Dataset content →

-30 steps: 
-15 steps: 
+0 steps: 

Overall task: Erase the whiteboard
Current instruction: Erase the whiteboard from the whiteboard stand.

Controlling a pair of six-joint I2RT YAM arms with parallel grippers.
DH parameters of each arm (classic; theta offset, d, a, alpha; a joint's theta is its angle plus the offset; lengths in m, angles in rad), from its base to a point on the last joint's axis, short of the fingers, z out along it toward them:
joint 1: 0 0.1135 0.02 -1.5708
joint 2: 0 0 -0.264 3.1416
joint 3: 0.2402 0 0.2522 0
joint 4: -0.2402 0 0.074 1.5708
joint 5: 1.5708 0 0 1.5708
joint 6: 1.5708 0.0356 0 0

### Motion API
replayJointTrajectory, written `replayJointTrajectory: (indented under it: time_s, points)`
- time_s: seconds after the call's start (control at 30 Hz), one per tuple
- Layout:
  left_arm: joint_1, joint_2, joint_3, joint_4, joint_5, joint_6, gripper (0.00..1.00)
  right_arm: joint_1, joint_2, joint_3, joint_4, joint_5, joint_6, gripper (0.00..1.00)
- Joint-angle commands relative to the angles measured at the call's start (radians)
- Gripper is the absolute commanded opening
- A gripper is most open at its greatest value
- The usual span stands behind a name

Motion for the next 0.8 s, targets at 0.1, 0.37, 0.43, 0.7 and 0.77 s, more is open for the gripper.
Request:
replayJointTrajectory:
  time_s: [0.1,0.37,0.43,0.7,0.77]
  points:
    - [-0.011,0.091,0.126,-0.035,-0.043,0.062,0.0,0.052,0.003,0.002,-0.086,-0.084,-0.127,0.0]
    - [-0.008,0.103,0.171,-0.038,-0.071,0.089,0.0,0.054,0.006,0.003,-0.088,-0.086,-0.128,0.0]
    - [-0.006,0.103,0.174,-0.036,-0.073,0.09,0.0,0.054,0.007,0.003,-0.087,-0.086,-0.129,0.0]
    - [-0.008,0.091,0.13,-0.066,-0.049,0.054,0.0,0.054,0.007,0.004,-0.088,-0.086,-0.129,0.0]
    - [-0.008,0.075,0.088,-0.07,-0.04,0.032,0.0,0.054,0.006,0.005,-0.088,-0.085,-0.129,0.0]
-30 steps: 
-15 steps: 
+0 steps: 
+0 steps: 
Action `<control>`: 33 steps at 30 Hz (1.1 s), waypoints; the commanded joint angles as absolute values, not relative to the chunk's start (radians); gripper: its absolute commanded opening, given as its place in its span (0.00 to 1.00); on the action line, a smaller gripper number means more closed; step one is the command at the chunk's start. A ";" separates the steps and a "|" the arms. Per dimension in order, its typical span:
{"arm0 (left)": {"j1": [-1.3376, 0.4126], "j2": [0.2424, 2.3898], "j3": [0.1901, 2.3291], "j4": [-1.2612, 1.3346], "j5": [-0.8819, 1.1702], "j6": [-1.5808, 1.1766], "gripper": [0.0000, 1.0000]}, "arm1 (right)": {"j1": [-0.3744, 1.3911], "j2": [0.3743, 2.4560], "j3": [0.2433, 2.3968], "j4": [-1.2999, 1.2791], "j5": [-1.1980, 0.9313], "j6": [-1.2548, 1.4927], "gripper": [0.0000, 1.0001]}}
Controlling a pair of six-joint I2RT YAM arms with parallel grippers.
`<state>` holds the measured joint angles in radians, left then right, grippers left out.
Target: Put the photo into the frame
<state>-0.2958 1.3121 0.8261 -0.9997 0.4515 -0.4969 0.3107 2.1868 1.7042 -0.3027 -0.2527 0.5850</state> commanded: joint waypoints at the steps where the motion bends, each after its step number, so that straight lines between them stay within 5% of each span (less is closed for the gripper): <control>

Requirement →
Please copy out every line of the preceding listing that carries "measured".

Output →
- Joint-angle commands relative to the angles measured at the call's start (radians)
`<state>` holds the measured joint angles in radians, left then right, grippers left out.

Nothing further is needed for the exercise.